Ultimately, the key to success is access, and therein lies our greatest hurdle. Many pharmaceutical companies are still reticent to reveal anything that might jeopardize intellectual property. Even academic scientists may hesitate to share too broadly with competing labs. To remedy this, entities like the FDA must develop incentives for sharing data, such as creating a legal framework that safeguards privacy and commercial interests. These incentives could then open the floodgates for easy-to-use, open platforms for efficiently sharing and mining data, expanding and augmenting the efforts of NCATS.

The breadth and scale of this type of investigation would not have been possible five years ago. But now is a pivotal moment in neuroscience, and we have never been closer to real breakthroughs.

Currently in my lab we are testing whether certain cancer drugs—either clinically approved or in trials—that target and restore some of the same biological processes that are also disrupted in schizophrenia have the same restorative properties in the brain cells of schizophrenia patients.

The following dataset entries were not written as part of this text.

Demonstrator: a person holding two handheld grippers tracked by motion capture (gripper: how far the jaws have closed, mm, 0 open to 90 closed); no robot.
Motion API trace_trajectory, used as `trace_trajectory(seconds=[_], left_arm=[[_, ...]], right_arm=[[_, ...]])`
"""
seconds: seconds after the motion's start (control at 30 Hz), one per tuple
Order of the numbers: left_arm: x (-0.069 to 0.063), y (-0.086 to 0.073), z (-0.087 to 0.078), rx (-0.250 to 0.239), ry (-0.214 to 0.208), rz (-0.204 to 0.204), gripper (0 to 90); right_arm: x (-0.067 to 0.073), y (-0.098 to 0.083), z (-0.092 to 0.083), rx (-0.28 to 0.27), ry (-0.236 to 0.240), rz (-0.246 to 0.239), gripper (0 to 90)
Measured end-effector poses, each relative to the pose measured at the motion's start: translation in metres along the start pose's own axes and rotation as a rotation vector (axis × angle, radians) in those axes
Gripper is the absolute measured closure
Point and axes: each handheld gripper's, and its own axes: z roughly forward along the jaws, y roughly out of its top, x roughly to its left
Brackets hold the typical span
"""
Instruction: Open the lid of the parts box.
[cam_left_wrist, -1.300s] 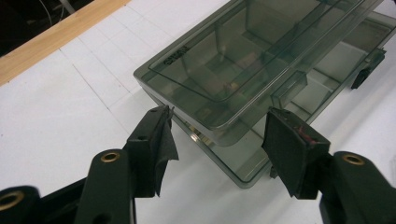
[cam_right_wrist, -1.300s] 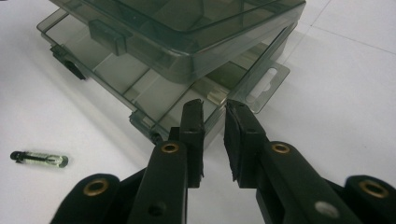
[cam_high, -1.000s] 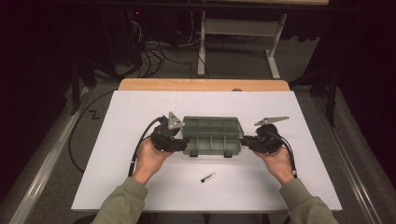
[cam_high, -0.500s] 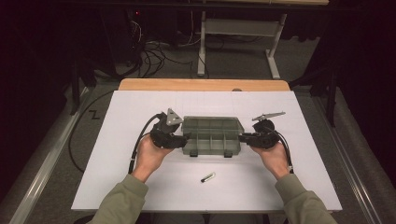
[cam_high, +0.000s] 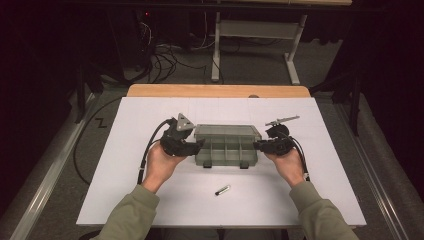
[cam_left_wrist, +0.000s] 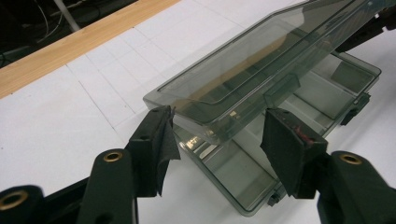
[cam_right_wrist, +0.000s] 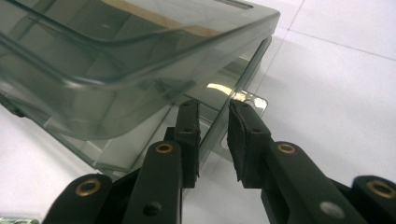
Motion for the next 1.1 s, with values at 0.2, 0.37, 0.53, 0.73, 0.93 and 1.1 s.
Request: trace_trajectory(seconds=[0.2,0.37,0.53,0.73,0.93,1.1], left_arm=[[0.001,0.001,0.001,-0.003,-0.005,-0.011,43.0],[0.001,0.002,0.001,-0.006,-0.005,-0.02,43.1],[0.001,0.004,0.002,-0.007,-0.006,-0.021,43.1],[0.001,0.005,0.004,-0.01,0.005,-0.024,43.1],[0.0,0.007,0.007,-0.015,0.015,0.0,43.1],[0.001,0.011,0.01,-0.019,0.01,-0.017,43.0]], right_arm=[[-0.002,0.0,0.004,0.011,0.003,0.015,75.5],[-0.001,0.004,0.005,0.024,-0.008,0.02,75.6],[0.001,0.007,0.007,0.042,-0.028,0.001,75.9],[0.002,0.011,0.01,0.06,-0.047,-0.003,75.5],[-0.001,0.011,0.01,0.066,-0.031,0.0,75.4],[0.0,0.012,0.01,0.07,-0.036,0.0,75.6]])
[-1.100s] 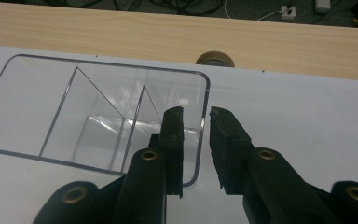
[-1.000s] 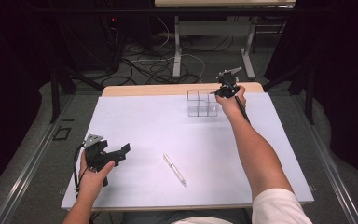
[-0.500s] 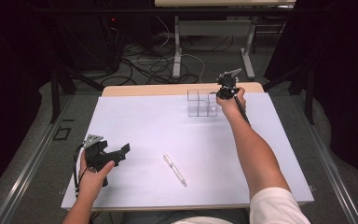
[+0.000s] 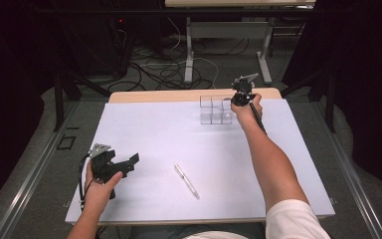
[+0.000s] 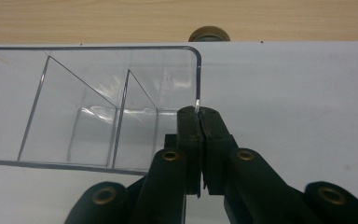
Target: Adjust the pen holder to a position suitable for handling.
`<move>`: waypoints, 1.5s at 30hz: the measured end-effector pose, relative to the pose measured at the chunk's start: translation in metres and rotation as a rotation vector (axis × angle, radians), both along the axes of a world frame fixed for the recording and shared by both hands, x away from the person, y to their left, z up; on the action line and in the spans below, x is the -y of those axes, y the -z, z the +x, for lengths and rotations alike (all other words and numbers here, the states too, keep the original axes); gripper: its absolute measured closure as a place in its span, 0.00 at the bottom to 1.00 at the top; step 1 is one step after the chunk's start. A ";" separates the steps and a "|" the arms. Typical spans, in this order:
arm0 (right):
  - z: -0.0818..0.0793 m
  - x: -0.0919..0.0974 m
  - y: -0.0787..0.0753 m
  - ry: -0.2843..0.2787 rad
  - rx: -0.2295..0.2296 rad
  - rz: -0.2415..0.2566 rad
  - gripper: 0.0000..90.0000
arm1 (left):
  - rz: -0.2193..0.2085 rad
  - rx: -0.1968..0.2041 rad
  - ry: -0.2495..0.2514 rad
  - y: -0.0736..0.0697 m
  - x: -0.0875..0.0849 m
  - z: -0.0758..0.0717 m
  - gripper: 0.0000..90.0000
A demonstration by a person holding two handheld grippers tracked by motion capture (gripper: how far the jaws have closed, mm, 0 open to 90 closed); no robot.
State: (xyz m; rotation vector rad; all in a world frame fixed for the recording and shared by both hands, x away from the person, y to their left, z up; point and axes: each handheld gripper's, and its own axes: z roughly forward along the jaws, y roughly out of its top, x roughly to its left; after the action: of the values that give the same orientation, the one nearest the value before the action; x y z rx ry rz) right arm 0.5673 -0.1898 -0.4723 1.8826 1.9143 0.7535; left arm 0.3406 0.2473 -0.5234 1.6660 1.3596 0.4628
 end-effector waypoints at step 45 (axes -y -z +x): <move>-0.069 -0.046 -0.012 -0.179 -0.043 -0.007 0.98 | 0.004 0.013 0.009 -0.003 0.003 0.002 0.00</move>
State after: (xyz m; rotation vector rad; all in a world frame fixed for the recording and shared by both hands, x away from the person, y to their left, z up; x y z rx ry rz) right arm 0.4980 -0.1441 -0.4601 1.7539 2.1309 0.7629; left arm 0.3424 0.2440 -0.5209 1.6689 1.3414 0.4704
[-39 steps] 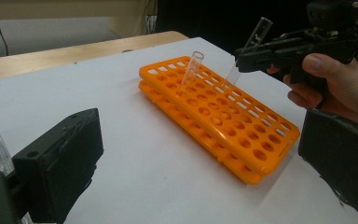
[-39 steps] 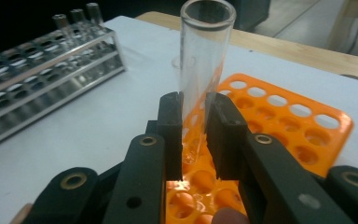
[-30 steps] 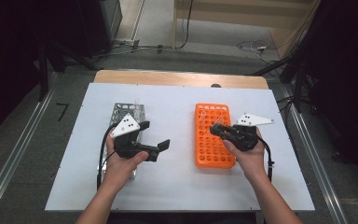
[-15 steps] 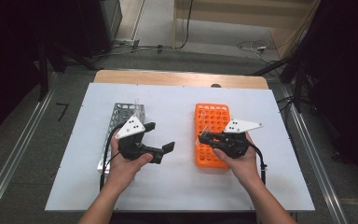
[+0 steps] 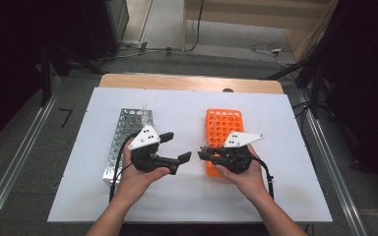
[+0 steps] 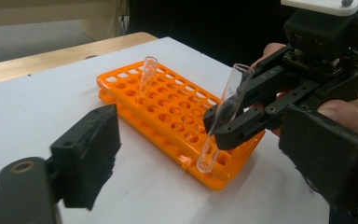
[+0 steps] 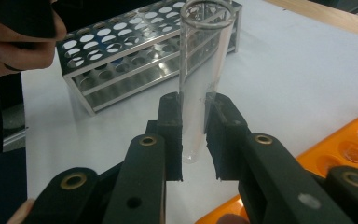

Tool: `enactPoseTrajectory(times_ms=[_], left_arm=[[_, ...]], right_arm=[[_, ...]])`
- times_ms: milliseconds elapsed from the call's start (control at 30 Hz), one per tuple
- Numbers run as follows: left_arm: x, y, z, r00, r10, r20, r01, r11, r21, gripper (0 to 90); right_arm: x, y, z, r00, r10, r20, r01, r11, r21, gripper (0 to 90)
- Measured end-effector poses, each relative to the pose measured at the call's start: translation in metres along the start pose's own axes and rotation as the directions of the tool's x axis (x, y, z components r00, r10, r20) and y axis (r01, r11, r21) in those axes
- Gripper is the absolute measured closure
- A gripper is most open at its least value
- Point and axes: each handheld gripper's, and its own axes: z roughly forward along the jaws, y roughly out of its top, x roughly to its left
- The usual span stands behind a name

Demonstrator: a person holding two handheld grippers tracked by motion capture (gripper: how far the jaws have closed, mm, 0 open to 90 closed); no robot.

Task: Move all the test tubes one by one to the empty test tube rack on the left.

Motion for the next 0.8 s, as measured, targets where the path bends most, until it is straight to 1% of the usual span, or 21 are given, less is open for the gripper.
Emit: enactPoseTrajectory(times_ms=[67,200,233,433,633,800], left_arm=[[-0.003,0.0,0.002,1.0,0.009,-0.004,-0.009,0.9999,0.006,20.8],[-0.01,-0.001,0.006,0.9992,0.038,0.013,-0.038,0.9992,0.01,31.5],[-0.011,-0.001,0.006,0.9989,0.038,0.025,-0.038,0.9992,0.008,34.2],[-0.017,-0.001,0.008,0.9973,0.061,0.04,-0.061,0.9981,0.0,51.1],[-0.02,-0.002,0.011,0.9954,0.084,0.046,-0.084,0.9963,0.015,60.9],[-0.022,-0.003,0.013,0.9941,0.098,0.048,-0.099,0.9949,0.021,67.1]], right_arm=[[0.003,0.0,0.002,0.9999,-0.006,-0.009,0.006,1.0,0.002,73.8],[0.009,0.002,0.005,0.9996,-0.015,-0.023,0.015,1.0,0.011,73.8],[0.01,0.002,0.006,0.9994,-0.019,-0.028,0.019,1.0,0.012,73.8],[0.018,0.004,0.01,0.9983,-0.032,-0.048,0.033,0.999,0.017,73.8],[0.025,0.007,0.012,0.9967,-0.046,-0.066,0.048,0.999,0.023,73.8],[0.027,0.008,0.013,0.9955,-0.053,-0.078,0.055,0.998,0.023,73.7]])
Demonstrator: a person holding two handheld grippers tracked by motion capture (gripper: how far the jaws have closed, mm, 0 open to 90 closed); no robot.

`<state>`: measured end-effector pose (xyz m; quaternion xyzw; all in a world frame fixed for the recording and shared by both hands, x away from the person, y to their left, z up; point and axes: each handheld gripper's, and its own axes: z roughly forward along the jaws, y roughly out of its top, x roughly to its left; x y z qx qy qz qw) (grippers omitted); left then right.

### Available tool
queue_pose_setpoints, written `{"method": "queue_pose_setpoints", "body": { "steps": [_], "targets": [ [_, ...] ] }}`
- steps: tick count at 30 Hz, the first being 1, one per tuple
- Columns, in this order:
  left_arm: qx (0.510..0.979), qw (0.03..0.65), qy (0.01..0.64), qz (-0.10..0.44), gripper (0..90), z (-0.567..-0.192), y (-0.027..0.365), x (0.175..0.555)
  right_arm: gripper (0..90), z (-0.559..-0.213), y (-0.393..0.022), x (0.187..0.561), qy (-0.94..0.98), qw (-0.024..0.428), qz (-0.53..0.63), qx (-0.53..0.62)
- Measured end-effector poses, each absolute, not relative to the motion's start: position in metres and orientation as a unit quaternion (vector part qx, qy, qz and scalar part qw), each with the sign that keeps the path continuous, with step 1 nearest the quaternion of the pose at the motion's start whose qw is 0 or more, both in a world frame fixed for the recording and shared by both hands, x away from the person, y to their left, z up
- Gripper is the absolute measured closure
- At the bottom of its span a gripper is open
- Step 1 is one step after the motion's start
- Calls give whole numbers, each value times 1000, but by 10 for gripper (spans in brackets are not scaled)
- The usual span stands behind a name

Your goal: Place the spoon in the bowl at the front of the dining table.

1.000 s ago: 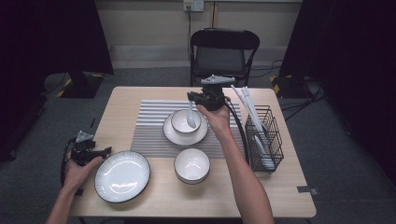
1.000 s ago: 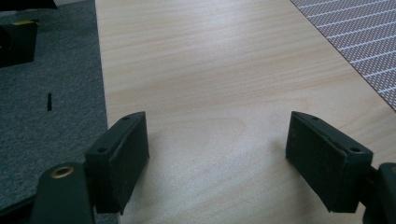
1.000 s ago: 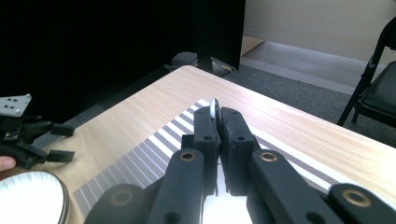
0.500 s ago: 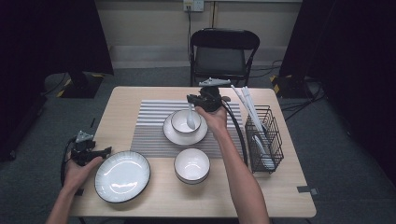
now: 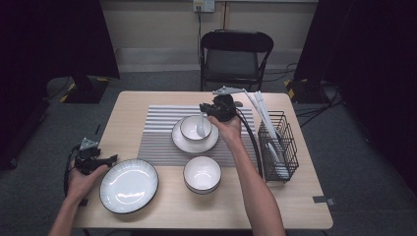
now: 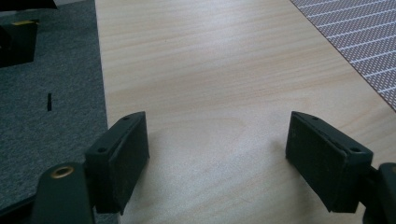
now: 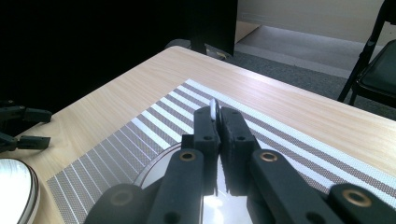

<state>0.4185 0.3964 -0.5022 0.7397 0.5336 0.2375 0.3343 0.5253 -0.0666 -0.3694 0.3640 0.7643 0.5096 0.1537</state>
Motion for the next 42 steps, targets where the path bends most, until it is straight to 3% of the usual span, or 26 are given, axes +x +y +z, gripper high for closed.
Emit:
{"method": "queue_pose_setpoints", "body": {
  "steps": [42],
  "targets": [
    [740,334,533,237,209,-502,396,419,844,-401,-69,495,759,137,527,357]
  ]
}}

This is only one promising example, and proof of concept that a systematic and strategic approach to drug repurposing could actually move the needle. There’s no time to waste. We now have the data-mining capabilities to deploy a legion of virtual researchers in search of these eureka moments. What we need is a full-throated buy-in from pharmaceutical companies and academic scientists alike—and access to the life-saving data they hold.